PROBLEM DESCRIPTION: When the line containing "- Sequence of" is reached, copy it and each subsequent line of the material below exactly, through the last line.

·····

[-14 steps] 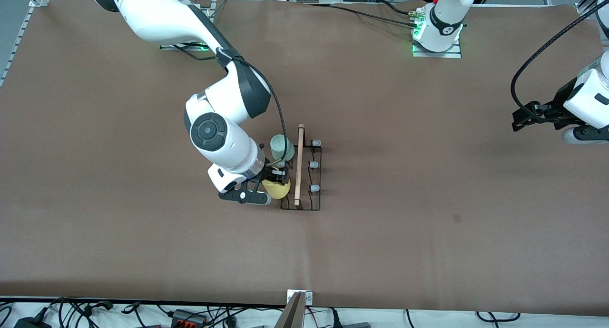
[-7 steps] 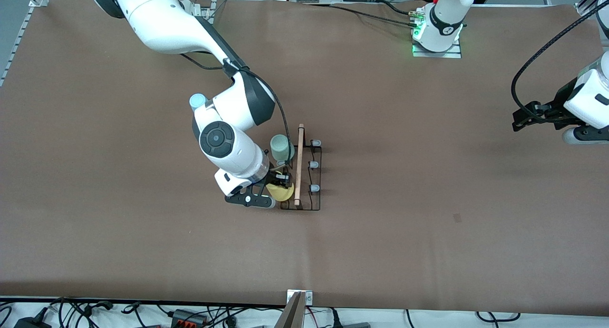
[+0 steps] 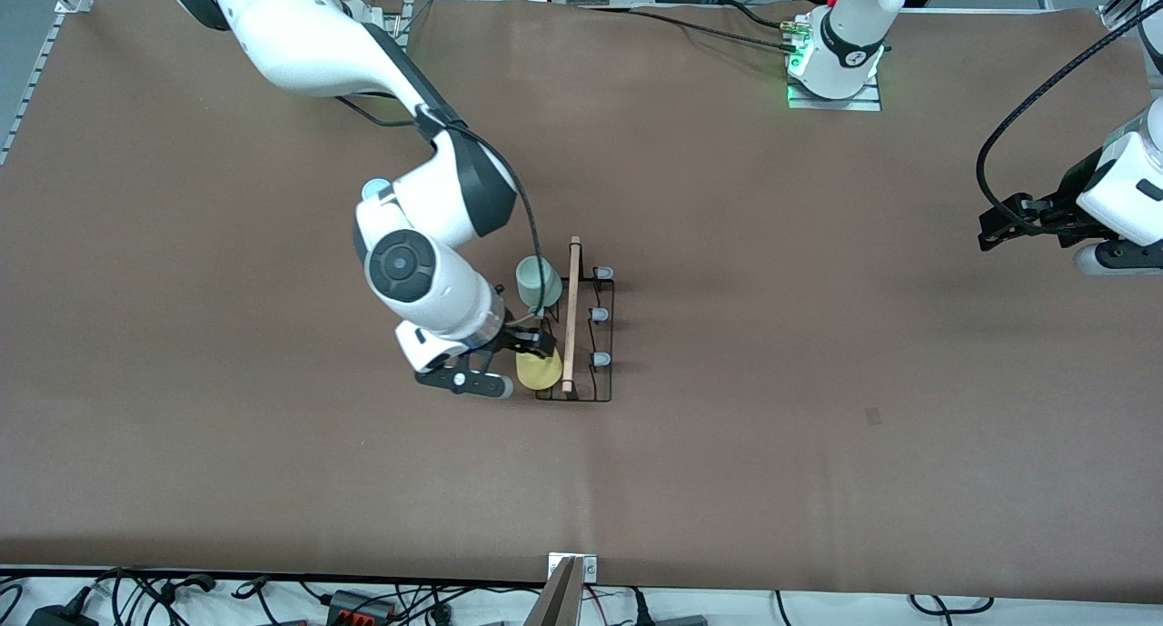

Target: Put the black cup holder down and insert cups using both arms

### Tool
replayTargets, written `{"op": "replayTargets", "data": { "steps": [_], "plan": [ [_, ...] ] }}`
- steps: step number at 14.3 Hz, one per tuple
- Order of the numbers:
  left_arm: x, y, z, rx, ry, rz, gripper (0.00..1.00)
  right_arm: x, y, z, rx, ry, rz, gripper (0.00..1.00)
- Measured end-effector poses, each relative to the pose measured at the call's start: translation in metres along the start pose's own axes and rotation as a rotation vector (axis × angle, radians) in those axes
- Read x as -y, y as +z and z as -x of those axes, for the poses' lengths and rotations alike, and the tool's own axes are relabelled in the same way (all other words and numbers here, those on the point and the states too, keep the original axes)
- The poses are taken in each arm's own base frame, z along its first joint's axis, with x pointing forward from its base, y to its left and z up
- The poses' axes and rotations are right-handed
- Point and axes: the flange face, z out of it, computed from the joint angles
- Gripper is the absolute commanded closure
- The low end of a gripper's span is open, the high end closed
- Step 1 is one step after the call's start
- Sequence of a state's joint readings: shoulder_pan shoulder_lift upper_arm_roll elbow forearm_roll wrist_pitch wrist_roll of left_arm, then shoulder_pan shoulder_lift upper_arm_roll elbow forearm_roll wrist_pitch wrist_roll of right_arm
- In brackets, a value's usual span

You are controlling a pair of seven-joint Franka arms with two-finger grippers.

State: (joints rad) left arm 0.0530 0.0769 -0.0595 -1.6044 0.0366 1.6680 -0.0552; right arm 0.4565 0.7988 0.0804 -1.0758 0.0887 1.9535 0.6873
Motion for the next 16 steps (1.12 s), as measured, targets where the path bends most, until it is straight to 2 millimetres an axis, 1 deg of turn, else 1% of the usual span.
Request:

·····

YOUR SOLUTION:
- Sequence of a state's joint readings: shoulder_pan shoulder_lift upper_arm_roll elbow forearm_roll wrist_pitch wrist_roll of left_arm, then shoulder_pan shoulder_lift upper_arm_roll elbow forearm_roll wrist_pitch wrist_roll of right_arm
- In brackets, a value's usual span

You are controlling a pair of seven-joint Franka arms with two-finger grippers.

State: (joints rad) left arm 0.0530 0.0769 -0.0595 -1.6044 0.0366 1.6680 -0.0552; right arm 0.4565 0.7988 0.0804 -1.0758 0.0887 1.9535 0.6873
Motion for the next 16 steps (1.12 s), as measured, targets where the path bends most, until it is straight to 2 millimetres an axis, 1 deg of turn, else 1% of the usual span.
Request:

The work on the exercise is done.